* WHAT THE TASK ASKS *
Return nothing but the lines from the one with "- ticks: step" through the one with "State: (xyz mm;" in the data below, word for word and without pictures.

Source records:
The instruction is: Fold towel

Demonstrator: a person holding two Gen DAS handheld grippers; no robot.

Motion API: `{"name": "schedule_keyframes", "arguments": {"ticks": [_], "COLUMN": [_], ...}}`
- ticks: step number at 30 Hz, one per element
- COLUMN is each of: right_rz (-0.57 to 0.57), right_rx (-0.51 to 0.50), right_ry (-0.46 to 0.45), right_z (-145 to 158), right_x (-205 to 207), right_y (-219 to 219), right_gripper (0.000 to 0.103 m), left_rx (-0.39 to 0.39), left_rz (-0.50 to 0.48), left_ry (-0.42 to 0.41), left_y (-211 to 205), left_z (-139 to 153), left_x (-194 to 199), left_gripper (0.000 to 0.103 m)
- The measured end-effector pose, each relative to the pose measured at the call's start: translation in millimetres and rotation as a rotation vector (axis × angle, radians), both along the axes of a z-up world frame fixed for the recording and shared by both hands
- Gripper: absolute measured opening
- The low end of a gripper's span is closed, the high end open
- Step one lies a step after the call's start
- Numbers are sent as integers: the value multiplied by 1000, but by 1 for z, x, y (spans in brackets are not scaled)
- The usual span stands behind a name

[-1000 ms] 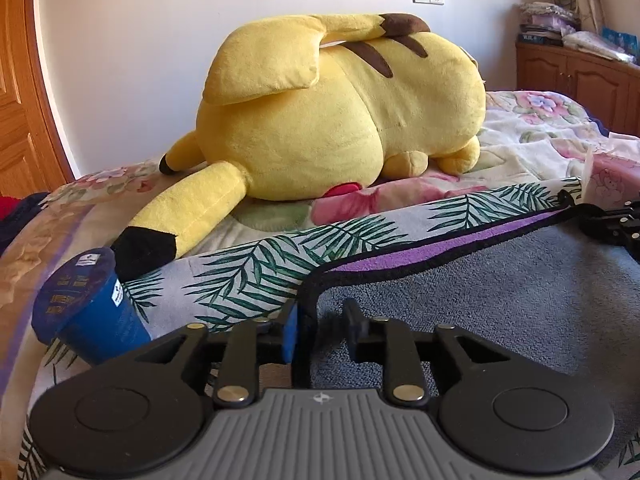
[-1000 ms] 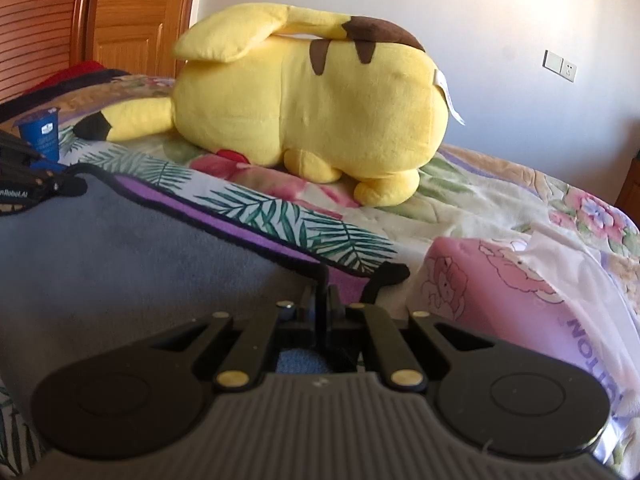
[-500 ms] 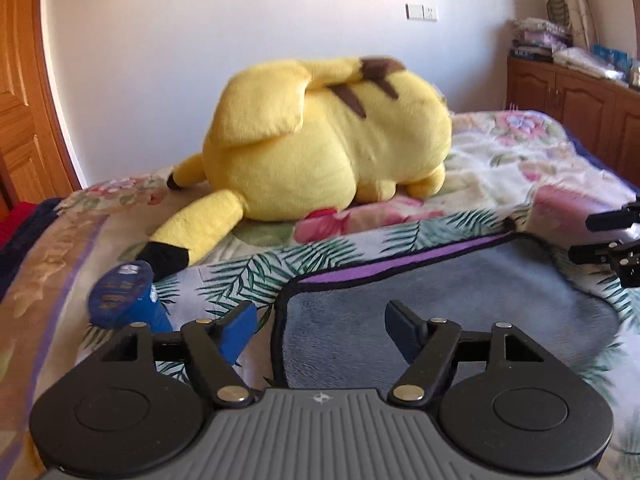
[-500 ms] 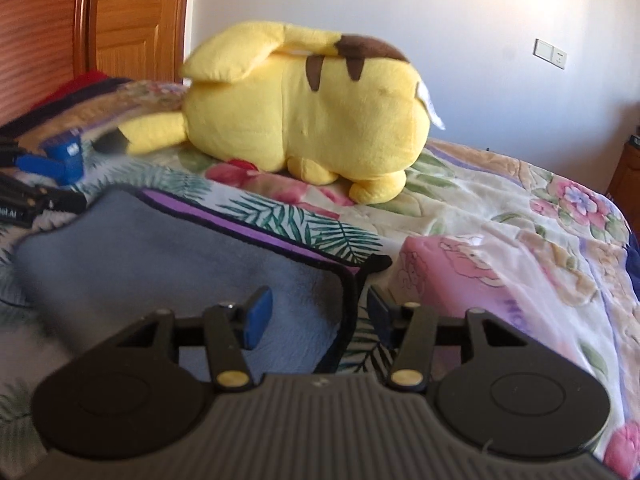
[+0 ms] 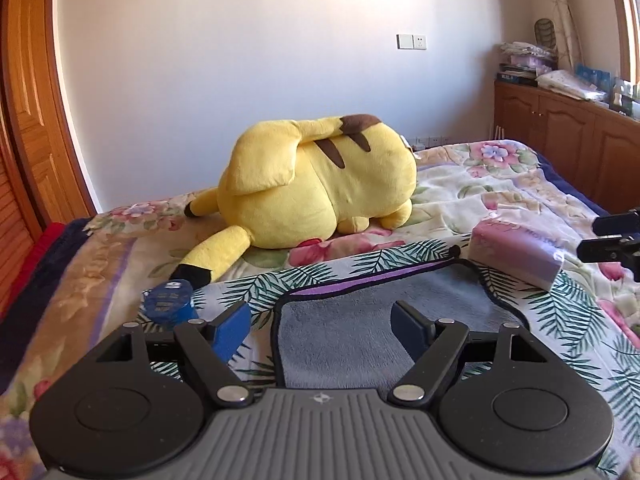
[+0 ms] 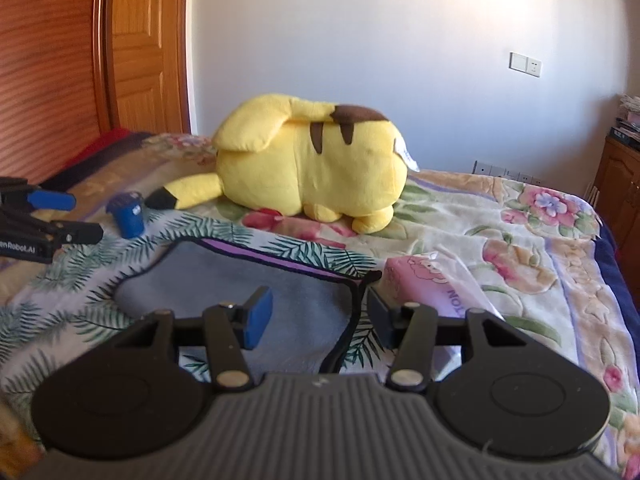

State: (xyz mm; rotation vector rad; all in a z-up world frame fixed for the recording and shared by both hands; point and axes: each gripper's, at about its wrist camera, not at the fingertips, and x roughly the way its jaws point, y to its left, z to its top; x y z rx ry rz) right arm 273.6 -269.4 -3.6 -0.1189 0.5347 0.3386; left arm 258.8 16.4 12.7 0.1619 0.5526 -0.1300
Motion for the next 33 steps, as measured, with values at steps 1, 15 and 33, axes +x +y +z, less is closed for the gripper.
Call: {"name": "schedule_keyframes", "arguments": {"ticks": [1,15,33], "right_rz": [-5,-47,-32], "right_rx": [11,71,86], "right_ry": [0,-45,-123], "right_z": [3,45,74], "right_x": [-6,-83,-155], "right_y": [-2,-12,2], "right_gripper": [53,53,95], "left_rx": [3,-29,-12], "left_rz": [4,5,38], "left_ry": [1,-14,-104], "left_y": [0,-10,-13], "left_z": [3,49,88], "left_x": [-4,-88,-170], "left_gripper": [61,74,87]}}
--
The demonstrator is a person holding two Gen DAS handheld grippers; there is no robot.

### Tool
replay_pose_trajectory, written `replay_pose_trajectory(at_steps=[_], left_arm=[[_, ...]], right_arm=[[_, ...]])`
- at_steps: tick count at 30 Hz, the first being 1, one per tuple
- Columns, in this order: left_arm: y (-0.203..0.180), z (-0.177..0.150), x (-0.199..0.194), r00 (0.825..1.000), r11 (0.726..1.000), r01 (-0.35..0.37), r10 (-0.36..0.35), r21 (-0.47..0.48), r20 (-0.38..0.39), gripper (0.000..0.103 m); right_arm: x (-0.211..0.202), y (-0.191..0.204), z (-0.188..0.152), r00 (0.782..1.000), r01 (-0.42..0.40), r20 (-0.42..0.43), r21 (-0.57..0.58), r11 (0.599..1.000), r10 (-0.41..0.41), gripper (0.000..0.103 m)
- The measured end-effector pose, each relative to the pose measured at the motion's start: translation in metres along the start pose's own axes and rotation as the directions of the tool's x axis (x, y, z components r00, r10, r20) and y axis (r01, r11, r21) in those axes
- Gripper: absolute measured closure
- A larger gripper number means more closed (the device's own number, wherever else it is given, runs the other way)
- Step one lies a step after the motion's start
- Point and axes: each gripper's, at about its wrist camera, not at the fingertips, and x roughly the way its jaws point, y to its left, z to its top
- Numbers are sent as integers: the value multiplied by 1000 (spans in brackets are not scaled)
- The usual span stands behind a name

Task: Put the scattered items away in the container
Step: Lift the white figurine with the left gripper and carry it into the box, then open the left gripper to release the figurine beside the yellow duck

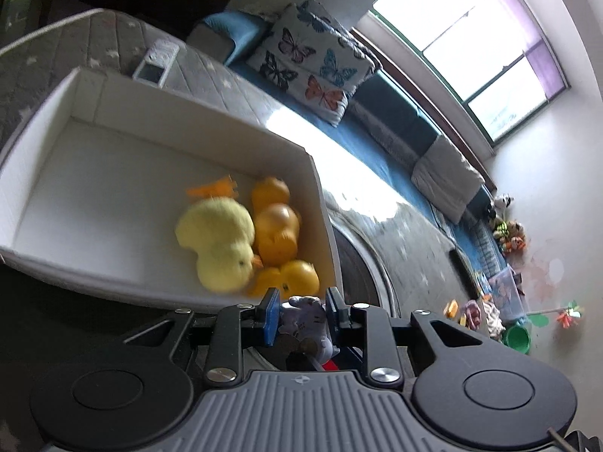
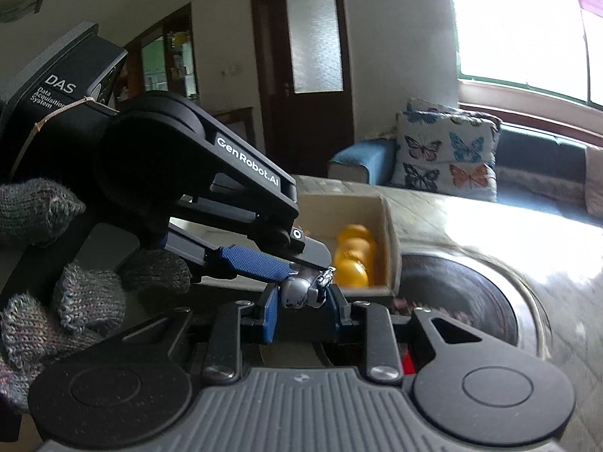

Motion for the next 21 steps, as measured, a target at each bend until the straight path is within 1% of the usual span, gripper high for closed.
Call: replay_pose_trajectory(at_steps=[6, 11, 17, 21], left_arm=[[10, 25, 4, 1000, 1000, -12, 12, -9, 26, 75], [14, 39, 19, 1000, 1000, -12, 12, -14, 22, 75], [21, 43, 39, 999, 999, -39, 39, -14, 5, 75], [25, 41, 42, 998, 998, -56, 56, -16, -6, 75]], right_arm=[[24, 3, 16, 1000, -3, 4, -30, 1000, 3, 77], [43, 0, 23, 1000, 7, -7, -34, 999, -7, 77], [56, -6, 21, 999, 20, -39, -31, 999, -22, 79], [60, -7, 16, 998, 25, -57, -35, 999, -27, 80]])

* RESPONSE FOR THIS EXERCISE *
- ticks: step number at 30 Hz, one per element
- COLUMN is each of: right_rz (-0.57 to 0.57), right_rx (-0.51 to 0.50), right_ry (-0.46 to 0.45), right_z (-145 to 158), right_x (-205 to 207), right_y (-219 to 219), right_gripper (0.000 to 0.103 m), left_rx (-0.39 to 0.39), left_rz (-0.50 to 0.48), left_ry (-0.42 to 0.41), left_y (-211 to 205), left_z (-139 to 153), left_x (-194 to 199), left_gripper (0.000 to 0.103 m)
- The measured end-effector pose, each relative to the pose measured at the call's start: translation in millimetres and rotation as a rotation vector (axis × angle, radians), both along the axes of a z-up world frame fixed for the recording and shared by both hands
- Gripper: absolute measured opening
- The low end of a gripper's span is closed, the high end open
- Step one lies a step after the call's start
- Numbers are sent as integers: the value multiplied by 1000, but by 1 for z, x, y (spans in brackets are not scaled)
- The usual span stands behind a name

[-1000 ms] 
[-1000 ms] 
[-500 ms] 
[-500 ms] 
[+0 ms] 
[+0 ms] 

State: (xyz mm; rotation vector rad; all in a z-up world frame fixed for the recording and shared by both hands; point and axes: each gripper's, at about its wrist camera, not at the fingertips, and x roughly the way its jaws point, y to its left, z to its top; x y z rx ry rz) right arm 273.6 -269.4 -3.6 -0.1189 0.5347 0.3386; left arm 258.8 16.4 12.7 0.1619 0.5526 -0.1300

No additional answer is needed.